◆ **PROBLEM REQUIREMENTS**
Output word for word the lines from the one with "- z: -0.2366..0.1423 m" to the final line of the data, both ends included, but skip the pictures.

◆ **GIVEN INFORMATION**

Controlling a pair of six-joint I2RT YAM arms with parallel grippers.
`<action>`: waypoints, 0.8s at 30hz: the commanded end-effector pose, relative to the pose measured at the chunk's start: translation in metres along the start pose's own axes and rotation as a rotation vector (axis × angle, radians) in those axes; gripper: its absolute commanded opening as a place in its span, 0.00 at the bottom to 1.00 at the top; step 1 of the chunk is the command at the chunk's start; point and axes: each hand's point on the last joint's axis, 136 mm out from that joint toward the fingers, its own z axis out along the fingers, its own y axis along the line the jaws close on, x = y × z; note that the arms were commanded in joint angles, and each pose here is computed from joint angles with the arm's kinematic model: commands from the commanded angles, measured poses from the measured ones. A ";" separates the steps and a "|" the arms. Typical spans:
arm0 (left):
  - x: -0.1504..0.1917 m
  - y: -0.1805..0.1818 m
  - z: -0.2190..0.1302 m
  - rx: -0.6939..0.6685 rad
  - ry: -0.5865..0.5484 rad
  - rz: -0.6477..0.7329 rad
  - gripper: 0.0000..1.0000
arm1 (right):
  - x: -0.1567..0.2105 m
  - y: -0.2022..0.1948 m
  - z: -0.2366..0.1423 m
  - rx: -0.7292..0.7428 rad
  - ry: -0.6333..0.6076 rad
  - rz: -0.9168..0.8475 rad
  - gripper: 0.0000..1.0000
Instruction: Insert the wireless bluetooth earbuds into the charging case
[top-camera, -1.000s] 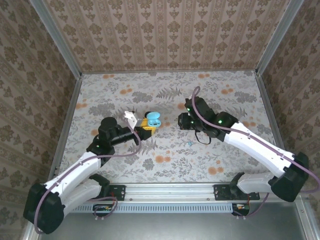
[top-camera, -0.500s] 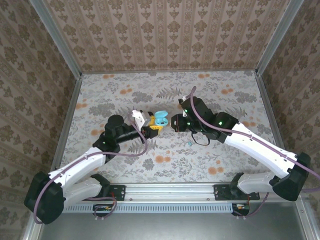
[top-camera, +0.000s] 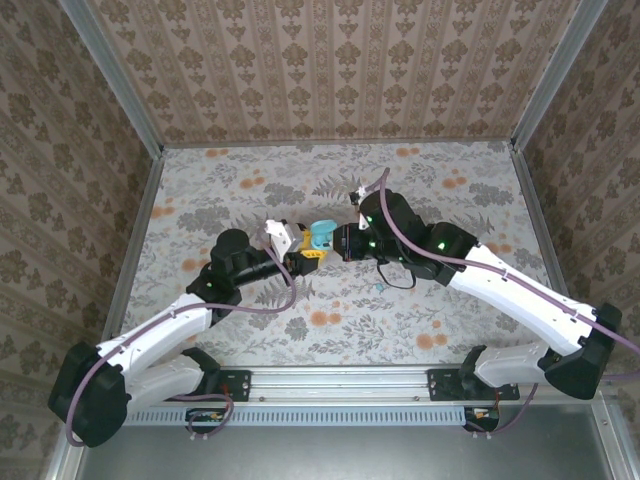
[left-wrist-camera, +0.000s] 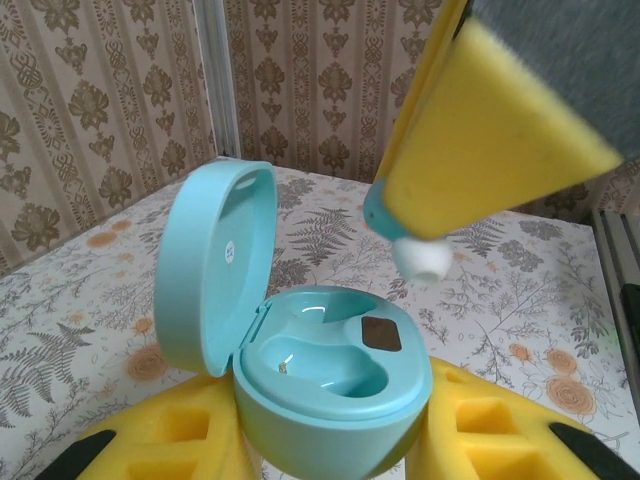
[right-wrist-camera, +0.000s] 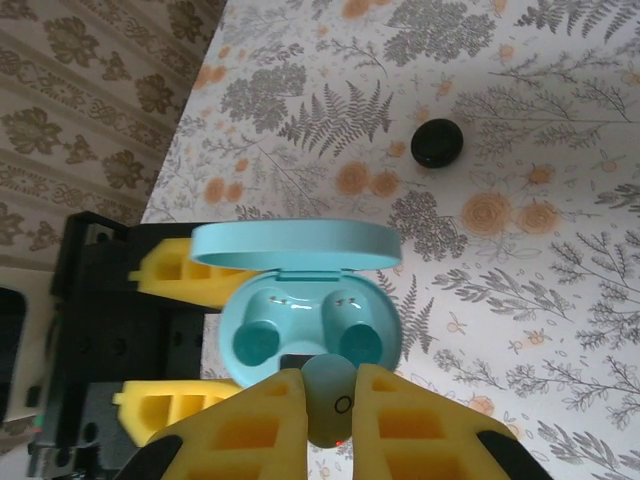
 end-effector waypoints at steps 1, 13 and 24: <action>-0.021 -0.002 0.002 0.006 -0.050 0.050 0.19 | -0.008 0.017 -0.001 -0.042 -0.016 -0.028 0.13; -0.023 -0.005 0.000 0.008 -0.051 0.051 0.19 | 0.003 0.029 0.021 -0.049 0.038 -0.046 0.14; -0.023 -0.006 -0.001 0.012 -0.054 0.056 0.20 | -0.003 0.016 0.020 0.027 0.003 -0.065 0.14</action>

◆ **RESULT OF THE EXERCISE**
  - z: -0.2366..0.1423 m
  - rx: -0.7292..0.7428 rad
  - ry: -0.6333..0.6076 rad
  - rz: -0.9168..0.8475 rad
  - gripper: 0.0000..1.0000
Instruction: Insert the wireless bluetooth earbuds into the charging case
[top-camera, -1.000s] 
[top-camera, -0.500s] 
[top-camera, +0.000s] 
[left-wrist-camera, +0.000s] 
[right-wrist-camera, +0.000s] 
 end-effector waypoints at steps 1, 13 and 24: <action>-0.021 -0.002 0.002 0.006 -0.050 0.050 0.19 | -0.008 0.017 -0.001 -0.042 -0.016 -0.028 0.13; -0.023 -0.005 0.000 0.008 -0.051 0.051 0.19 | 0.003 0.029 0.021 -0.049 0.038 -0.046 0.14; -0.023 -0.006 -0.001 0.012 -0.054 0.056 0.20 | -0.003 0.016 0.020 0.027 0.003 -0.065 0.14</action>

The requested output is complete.